== Given data ==

——

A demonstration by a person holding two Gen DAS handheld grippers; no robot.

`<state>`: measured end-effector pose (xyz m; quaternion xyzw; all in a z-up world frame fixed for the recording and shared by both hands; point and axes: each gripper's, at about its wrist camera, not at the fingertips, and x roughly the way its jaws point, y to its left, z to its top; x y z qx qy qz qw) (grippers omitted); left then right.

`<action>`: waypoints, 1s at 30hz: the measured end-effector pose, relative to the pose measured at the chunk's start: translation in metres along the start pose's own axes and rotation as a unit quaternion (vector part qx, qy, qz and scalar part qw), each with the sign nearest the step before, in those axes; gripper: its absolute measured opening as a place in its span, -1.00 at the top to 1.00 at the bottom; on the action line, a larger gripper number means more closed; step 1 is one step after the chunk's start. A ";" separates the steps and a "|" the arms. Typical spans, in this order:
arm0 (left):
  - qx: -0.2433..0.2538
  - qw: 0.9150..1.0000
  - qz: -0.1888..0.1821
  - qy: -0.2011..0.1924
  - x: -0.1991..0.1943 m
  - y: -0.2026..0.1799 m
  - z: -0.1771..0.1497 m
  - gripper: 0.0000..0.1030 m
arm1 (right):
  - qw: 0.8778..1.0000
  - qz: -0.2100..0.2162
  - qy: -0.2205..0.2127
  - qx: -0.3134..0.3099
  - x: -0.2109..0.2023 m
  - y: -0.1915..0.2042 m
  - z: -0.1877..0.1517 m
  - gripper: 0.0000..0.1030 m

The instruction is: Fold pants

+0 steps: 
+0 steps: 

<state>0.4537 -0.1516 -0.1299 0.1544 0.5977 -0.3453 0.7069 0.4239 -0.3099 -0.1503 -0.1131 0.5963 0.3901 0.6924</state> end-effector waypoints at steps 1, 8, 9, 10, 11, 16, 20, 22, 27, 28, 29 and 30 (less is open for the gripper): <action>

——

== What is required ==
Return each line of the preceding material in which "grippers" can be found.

== Task solution ==
A demonstration by a person holding two Gen DAS handheld grippers; no robot.
`<state>`: measured end-effector pose (xyz m; quaternion xyzw; all in a z-up world frame fixed for the recording and shared by both hands; point and axes: each gripper's, at about its wrist camera, not at the fingertips, and x roughly the way its jaws point, y to its left, z to its top; x y z qx qy qz qw) (grippers omitted); left then right.

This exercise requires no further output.